J’ai essayé au cours des années de comprendre
cette rancoeur, sans cause il me semble, et peut-
être, je dis bien peut-être j’en connais la cause.
Mon frère était mon aîné de huit ans. Il y eut entre
mon frère et moi, un autre enfant qui est né
trois ans après mon frère, et qui, au grand désespoir
de mes parents est mort en bas âge, à neuf mois.
Je l’admets, ce fut un drame pour mes parents.
J’imagine que mon frère était trop jeune pour
comprendre la perte que mes parents subissaient.
Il m’a été dit, ici et là que mon frère posa quelques questions lorsque le bébé n’était plus là, mais à trois ans, il a dû oublier rapidement.
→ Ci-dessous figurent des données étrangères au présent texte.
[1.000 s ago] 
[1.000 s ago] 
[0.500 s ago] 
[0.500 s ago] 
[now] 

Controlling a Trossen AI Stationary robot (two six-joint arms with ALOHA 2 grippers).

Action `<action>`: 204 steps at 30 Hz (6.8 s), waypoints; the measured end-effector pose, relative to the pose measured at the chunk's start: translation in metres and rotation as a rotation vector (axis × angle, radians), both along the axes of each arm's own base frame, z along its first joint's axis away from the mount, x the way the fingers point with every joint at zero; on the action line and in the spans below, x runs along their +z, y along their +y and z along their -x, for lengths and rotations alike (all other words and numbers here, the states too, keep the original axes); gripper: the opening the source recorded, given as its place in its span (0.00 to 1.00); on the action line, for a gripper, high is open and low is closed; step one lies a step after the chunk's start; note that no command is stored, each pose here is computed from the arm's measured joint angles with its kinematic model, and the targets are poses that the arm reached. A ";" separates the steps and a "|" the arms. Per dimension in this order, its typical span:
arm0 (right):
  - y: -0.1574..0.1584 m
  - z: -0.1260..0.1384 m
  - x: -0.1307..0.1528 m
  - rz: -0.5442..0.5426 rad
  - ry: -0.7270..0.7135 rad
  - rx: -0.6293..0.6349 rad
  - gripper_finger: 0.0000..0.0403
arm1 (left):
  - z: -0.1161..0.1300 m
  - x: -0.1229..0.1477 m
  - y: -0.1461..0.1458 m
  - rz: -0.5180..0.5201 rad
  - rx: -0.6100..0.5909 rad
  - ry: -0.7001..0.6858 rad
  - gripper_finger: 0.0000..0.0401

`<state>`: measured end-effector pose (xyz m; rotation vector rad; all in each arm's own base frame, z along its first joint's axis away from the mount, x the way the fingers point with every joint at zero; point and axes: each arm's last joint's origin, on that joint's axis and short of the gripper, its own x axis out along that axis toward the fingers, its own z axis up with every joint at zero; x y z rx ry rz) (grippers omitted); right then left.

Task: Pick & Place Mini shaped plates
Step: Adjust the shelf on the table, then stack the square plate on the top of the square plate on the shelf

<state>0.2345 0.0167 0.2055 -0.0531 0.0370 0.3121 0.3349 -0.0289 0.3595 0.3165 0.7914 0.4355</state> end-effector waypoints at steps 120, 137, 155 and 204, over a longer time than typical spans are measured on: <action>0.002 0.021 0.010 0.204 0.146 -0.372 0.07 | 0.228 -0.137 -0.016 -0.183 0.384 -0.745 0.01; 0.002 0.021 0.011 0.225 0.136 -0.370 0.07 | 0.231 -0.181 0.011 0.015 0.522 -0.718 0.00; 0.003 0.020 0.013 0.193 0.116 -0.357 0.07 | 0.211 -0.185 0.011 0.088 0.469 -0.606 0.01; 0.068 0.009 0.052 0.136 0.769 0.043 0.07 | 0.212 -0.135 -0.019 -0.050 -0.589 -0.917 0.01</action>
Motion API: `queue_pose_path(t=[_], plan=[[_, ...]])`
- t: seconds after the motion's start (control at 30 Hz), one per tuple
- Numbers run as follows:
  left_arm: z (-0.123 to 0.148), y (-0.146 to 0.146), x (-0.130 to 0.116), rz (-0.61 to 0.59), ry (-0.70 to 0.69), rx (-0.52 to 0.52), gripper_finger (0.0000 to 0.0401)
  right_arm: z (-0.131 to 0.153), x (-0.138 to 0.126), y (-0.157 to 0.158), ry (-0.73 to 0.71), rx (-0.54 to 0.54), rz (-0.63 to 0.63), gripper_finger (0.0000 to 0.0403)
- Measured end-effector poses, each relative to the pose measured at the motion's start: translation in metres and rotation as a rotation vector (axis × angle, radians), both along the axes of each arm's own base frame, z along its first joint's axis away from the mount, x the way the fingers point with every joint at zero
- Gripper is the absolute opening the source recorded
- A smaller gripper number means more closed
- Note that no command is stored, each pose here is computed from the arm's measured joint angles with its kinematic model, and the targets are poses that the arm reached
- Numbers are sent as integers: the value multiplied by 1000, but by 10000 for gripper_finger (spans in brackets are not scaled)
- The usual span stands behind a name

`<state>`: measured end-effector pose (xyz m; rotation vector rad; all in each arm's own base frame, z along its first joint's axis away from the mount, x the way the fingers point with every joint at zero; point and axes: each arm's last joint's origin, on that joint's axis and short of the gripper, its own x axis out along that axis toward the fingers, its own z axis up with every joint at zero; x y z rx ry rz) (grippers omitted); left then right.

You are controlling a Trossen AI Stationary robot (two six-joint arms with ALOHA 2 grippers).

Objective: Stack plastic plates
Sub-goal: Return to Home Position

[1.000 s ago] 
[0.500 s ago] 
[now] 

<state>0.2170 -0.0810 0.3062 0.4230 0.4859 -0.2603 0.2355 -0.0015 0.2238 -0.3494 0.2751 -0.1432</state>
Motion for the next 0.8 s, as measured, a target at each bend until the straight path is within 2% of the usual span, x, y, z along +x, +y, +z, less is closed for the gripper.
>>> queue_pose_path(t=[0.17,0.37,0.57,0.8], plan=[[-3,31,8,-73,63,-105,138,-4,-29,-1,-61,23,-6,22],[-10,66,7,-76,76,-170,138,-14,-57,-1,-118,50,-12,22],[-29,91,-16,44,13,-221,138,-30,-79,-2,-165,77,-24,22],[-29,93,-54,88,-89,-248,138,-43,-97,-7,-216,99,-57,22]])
Au cours des bribes de conversation de mes
oncles et tantes, il paraît que mes parents
choyaient mon frère au-delà des limites
de l’époque. Il était simplement terriblement
gaté. D’après ce que j’ai pu comprendre
mes parents s’étaient installés dans leur
condition d’une famille de trois personnes.
Cinq ans plus tard, j’arrivais.
Est-ce mon arrivée qui fut le début de cette jalousie qui
a empoisonné sa vie et la vie de ceux qui l’entouraient?
À ce jour, je ne sais pas.
Il est maintenant parti et il n’a jamais
dévoilé ses secrets.
Et pour lui, sa femme, mes parents
et pour les autres inconnus qui l’ont
côtoyé, mon coeur est en peine.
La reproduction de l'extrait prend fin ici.